In Dillon v. Gloss (1921), the Supreme Court upheld Congress's power to prescribe time limitations for state ratifications and intimated that clearly out of date proposals were no longer open for ratification. Granting that it found nothing express in Article V relating to time constraints, the Court yet allowed that it found intimated in the amending process a "strongly suggest[ive]" argument that proposed amendments are not open to ratification for all time or by States acting at widely separate times.[20] The court subsequently, in Coleman v. Miller (1939), modified its opinion considerably. In that case, related to the proposed Child Labor Amendment, it held that the question of timeliness of ratification is a political and non-justiciable one, leaving the issue to Congress's discretion. It would appear that the length of time elapsing between proposal and ratification is irrelevant to the validity of the amendment.

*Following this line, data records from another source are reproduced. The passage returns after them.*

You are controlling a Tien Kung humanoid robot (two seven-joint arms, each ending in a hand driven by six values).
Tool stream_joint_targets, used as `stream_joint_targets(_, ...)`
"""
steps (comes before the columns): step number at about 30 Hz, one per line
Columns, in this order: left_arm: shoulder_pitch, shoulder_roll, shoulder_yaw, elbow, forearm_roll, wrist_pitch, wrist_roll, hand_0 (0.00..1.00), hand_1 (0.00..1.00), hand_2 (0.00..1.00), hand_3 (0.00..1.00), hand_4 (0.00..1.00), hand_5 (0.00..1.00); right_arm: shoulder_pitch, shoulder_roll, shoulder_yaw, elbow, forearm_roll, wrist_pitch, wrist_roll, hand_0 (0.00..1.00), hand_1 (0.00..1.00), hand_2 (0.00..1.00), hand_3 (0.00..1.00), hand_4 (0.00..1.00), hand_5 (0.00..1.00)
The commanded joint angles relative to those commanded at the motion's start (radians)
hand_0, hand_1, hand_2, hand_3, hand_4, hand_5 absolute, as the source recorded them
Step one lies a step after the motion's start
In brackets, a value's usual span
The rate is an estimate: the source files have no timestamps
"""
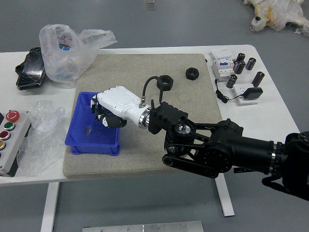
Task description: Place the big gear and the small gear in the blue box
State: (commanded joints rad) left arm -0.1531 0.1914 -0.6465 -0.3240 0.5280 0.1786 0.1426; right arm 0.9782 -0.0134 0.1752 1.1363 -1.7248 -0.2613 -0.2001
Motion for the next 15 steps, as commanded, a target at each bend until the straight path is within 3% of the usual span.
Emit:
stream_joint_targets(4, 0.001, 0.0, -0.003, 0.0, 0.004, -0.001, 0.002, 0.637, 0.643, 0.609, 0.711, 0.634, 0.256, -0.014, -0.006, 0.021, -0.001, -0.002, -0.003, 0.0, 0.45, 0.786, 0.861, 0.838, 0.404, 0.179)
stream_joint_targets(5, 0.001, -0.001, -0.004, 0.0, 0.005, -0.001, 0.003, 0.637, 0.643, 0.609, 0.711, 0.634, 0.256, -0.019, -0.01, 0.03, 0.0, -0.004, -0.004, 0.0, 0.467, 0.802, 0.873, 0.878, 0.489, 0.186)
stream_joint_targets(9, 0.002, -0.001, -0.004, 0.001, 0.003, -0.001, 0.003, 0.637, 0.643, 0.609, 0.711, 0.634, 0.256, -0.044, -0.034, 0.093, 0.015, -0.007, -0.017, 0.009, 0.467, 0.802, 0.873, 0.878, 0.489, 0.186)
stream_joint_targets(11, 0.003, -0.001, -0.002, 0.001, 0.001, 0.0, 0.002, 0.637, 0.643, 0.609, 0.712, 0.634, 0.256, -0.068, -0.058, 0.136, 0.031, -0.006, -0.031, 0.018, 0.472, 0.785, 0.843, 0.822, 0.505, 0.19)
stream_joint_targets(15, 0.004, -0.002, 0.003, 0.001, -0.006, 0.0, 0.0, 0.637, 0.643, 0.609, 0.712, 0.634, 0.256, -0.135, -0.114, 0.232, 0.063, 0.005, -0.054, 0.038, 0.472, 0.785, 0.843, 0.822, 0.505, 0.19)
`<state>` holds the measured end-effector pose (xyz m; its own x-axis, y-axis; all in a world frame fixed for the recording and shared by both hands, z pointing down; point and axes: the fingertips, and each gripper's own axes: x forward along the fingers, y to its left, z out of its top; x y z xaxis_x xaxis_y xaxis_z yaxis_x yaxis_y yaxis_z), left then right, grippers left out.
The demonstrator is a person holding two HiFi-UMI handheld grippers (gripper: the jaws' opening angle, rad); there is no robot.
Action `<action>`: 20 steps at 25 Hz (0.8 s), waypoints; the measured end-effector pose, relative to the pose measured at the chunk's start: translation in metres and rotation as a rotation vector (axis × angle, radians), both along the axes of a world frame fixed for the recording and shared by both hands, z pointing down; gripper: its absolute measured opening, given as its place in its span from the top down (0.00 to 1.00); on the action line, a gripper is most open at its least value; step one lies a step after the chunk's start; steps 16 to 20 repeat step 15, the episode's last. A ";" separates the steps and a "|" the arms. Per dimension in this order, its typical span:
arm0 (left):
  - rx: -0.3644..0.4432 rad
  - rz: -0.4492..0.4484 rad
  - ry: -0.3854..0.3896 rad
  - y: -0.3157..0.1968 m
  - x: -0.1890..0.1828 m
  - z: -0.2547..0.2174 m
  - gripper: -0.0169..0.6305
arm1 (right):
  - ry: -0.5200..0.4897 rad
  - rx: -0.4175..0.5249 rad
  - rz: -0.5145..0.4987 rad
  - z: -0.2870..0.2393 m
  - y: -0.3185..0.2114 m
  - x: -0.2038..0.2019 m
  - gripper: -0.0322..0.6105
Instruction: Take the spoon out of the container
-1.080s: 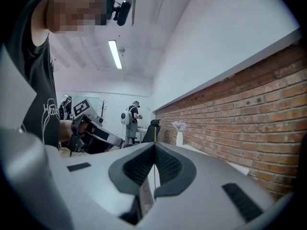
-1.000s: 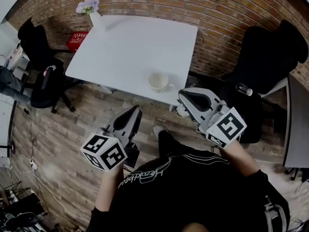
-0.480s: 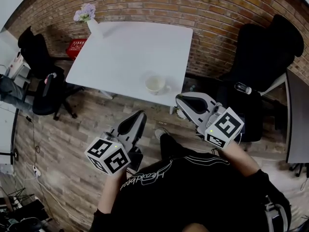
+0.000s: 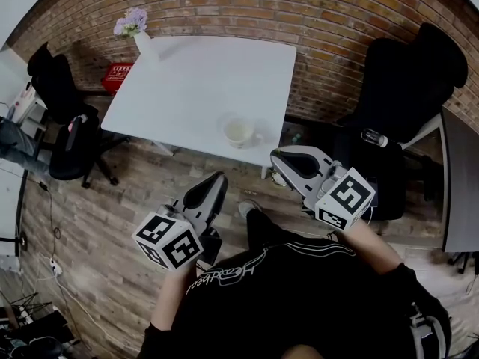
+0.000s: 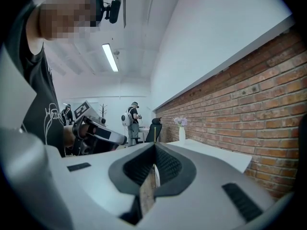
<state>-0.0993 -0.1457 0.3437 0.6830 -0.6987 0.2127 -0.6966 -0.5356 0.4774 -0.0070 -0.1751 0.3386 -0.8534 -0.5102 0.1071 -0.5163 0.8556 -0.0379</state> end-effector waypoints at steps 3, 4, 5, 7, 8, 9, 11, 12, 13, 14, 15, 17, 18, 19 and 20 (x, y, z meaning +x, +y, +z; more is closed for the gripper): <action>0.001 0.001 0.002 -0.002 0.002 0.000 0.97 | 0.001 -0.002 0.004 0.000 -0.001 0.003 0.95; 0.000 0.001 0.002 -0.002 0.002 0.001 0.97 | 0.001 -0.003 0.006 0.001 -0.002 0.004 0.95; -0.002 0.001 0.002 -0.003 0.002 0.001 0.97 | 0.001 -0.005 0.008 0.001 -0.002 0.004 0.95; -0.006 0.000 0.002 -0.004 0.001 0.003 0.97 | 0.001 -0.010 0.010 0.002 -0.004 0.004 0.96; -0.007 0.000 0.002 -0.004 0.000 0.003 0.97 | 0.001 -0.012 0.010 0.002 -0.005 0.004 0.95; -0.009 -0.001 0.002 -0.005 0.000 0.003 0.97 | 0.002 -0.013 0.010 0.002 -0.006 0.003 0.95; -0.011 -0.003 0.003 -0.008 -0.001 0.002 0.97 | 0.002 -0.015 0.008 0.002 -0.008 0.003 0.95; -0.011 -0.004 0.003 -0.010 -0.001 0.002 0.97 | 0.001 -0.015 0.007 0.002 -0.009 0.002 0.95; -0.011 -0.005 0.003 -0.011 -0.002 0.002 0.97 | 0.001 -0.015 0.006 0.002 -0.011 0.002 0.95; -0.011 -0.005 0.003 -0.013 -0.002 0.002 0.97 | 0.000 -0.014 0.005 0.002 -0.012 0.002 0.95; -0.011 -0.006 0.003 -0.014 -0.002 0.002 0.97 | -0.001 -0.014 0.005 0.001 -0.014 0.002 0.96; -0.011 -0.006 0.003 -0.014 -0.002 0.002 0.97 | -0.001 -0.014 0.005 0.001 -0.014 0.002 0.96; -0.011 -0.006 0.003 -0.014 -0.002 0.002 0.97 | -0.001 -0.014 0.005 0.001 -0.014 0.002 0.96; -0.011 -0.006 0.003 -0.014 -0.002 0.002 0.97 | -0.001 -0.014 0.005 0.001 -0.014 0.002 0.96; -0.011 -0.006 0.003 -0.014 -0.002 0.002 0.97 | -0.001 -0.014 0.005 0.001 -0.014 0.002 0.96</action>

You can see the punting on timelines just by upholding Coleman vs. Miller from 1939.

Postscript e says the following:

Quote
Congress incorporated the ratification deadline for the Eighteenth, Twentieth, Twenty-first, and Twenty-second amendments into the body of the amendment, so these amendments' deadlines are now part of the Constitution. The failed District of Columbia Voting Rights Amendment also contained a ratification deadline clause. Congress inserted the ratification deadline for the Twenty-third, Twenty-fourth, Twenty-fifth and Twenty-sixth amendments into the joint resolutions transmitting them to the state legislatures in order to avoid including extraneous language in the Constitution. This practice was also followed for the failed Equal Rights Amendment.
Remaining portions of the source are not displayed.